Parameter=ycolumn (string required)
The name of the column of the input table containing the data to be counted and used to compute the GRP_DATA column. Typically values might be something like 'counts', 'rate', or 'surface_brightness' depending on the input file type although any value can be used.
Parameter=tabspec (string not required)
The tab specification having syntax consistent with the Data Model dmbinning syntax. Denotes the channels not to be grouped, but instead marked as bad.
Parameter=tabcolumn (string not required)
The name of the column of the input table containing the data that have to be used by the tabspec. It must contain monotonically increasing data.
Parameter=stopspec (string not required)
The stop specification having syntax consistent with the Data Model dmbinning syntax. Denotes the channels to be grouped at the highest resolution.
Parameter=stopcolumn (string not required)
The name of the column of the input table containing the data that have to be used by the stopspec. It must contain monotonically increasing data.

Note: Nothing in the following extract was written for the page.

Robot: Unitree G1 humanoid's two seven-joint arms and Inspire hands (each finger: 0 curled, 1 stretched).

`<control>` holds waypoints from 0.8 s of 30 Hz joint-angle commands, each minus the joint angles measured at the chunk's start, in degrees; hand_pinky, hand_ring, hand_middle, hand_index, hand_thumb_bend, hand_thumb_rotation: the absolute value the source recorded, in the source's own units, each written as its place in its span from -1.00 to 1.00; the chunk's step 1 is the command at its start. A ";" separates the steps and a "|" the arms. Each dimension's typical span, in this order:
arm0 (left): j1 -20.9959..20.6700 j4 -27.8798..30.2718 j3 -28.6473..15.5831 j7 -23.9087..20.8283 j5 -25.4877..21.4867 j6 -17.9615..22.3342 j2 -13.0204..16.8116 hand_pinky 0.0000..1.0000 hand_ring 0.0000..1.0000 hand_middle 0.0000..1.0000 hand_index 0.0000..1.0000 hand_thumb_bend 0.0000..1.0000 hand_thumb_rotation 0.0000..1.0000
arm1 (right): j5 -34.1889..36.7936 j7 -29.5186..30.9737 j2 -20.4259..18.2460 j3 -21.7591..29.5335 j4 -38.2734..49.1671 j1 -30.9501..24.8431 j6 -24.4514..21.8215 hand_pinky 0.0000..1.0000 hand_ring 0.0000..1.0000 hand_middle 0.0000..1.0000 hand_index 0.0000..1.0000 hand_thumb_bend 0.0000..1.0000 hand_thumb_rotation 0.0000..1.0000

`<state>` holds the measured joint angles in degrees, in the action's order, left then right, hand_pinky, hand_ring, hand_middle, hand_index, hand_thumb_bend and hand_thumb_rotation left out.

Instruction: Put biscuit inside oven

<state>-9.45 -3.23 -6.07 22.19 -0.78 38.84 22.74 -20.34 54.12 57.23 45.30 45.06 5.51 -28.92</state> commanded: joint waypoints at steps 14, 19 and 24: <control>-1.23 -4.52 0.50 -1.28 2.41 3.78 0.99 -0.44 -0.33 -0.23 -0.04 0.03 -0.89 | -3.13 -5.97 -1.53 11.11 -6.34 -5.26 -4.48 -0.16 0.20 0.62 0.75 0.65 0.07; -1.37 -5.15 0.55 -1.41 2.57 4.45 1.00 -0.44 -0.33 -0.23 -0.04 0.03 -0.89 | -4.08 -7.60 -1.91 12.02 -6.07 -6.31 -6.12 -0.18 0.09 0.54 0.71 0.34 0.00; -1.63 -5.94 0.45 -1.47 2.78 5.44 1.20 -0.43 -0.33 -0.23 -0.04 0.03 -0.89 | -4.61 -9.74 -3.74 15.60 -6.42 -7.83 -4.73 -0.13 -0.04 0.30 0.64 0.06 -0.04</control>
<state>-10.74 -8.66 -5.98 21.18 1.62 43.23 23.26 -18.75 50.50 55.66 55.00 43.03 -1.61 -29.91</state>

Parameter=errcolumn (string not required)
The name of the column of the input table containing the data that should be used to calculate the GRP_STAT_ERROR values and the signal-to-noise when using the SNR and ADAPTIVE_SNR methods. If no value is given, sqrt(grp_data) is used.
Parameter=clobber (boolean not required default=no)
Specifies if an existing output file should be overwritten.
Parameter=verbose (integer not required default=0 min=0 max=5)
Specifies the level of verbosity in displaying diagnostic messages.
Parameter=maxlength (real not required default=0 min=0 max=)
Specifies the maximum group size of groups. If set to 0, then no maximum is specified. Only applies to methods BIN, SNR, NUM_CTS, ADAPTIVE, ADAPTIVE_SNR, MIN_SLOPE, MAX_SLOPE, and is ignored otherwise.
See the bugs page for this tool on the CIAO website for an up-to-date listing of known bugs.
Refer to the CIAO bug pages for an up-to-date listing of known issues.